王都訪問編 第33話 決意―彼女を守る力を欲した夜
街中での乱闘騒ぎの後、エリザベート様が乗る馬車を見送り、僕とマライアさんはホテルへと移動した。
貴族御用達の高級ホテルの一室、白を基調とした清潔感あるシンプルな部屋だったが、柱や壁に掘られた唐草模様の彫刻が高級感を出していた。
部屋に入りベットの縁に僕達は腰を下ろした。隣に座るマライアさんは未だに沈んだ顔をしている。
暫く沈黙の時間が流れたが、マライアさんが静かに口を開いた。
「ルシア、私の話を聞いてくれるか……」
膝の上に置かれた手が小刻みに震えている。僕はその手を被せる様に自分の手を重ねて言った。
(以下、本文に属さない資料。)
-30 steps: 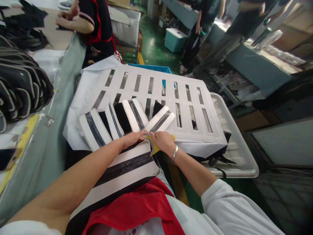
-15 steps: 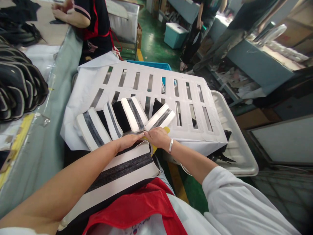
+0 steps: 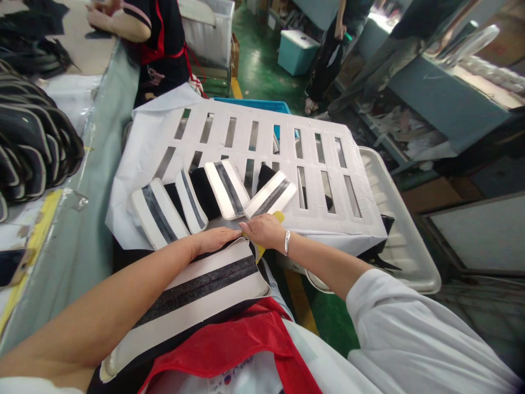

「はい。僕はマライアさんのことは、良い事も、良くないことも、全部知りたいです」
オレンジ色の魔導灯が僕らを優しく照らす灯りの下で、マライアさんは二年前にあった出来事を僕に話してくれた。
◇
「あは、マライアさん寝ちゃったよ」
マライアさんから聞かされた話はまだ若い十八歳の女の子には酷な話だった。兄に騙された婚姻。歳の離れすぎた年長者との初夜。そして新妻を迎えた夜に何人もの男女の愛人を連れて来る性癖の悪さに嘔吐し、更に……。
僕は唇を噛み締めながら話すマライアさんを見て、心をナイフで切り付けられる様な強い痛みを感じた。
マライアさんが最後に――
「ついブチ切れて、あの伯爵を半殺しにしてしまったがな」
と苦笑いしながら言ったので、僕はあははと笑い、
「それは当然の鉄槌ですよ」
と返したら小さな声で
「ありがとう、ルシア」
と呟き僕の膝を枕に横になった。
◇
身体強化の魔法を使いマライアさんを抱き上げてベットに寝かす。
僕も隣に並ぶベットに入り天井を見つめて考えた。
「力が欲しい……。暴力なんかじゃない、マライアさんを守れる力が」
僕は大精霊エストリアの力に浮かれていた自分を恥じた。暴力には暴力、それは仕方がない事かもしれない。
でもそれだけじゃ全然足りない。
今日だってアイツが貴族の身分を傘にした押し問答だったら、囚人の身分の僕は何も出来なかっただろう。
「権威、人脈、知識、経験……、足りない物が多すぎる」
クソ
そう呟くと天井の灯りが歪み始めた。
この十年、何してたんだ僕は。力だけを求む無為に過ごした日々に後悔の念が走る。
「力……」
歪む灯りに手を伸ばす。
「暴力だけじゃない力を手に入れるんだ。あと五年……。成人になる迄まだ時間はある」
この世界の婚姻は十五歳からだ。それまでにマライアさんが幸せな結婚をしたなら、それは仕方がない。
でも……。
「マライアさんは誰にも渡さない」
僕は伸ばした手を大きく開き、歪む灯りをギュと握りつぶした。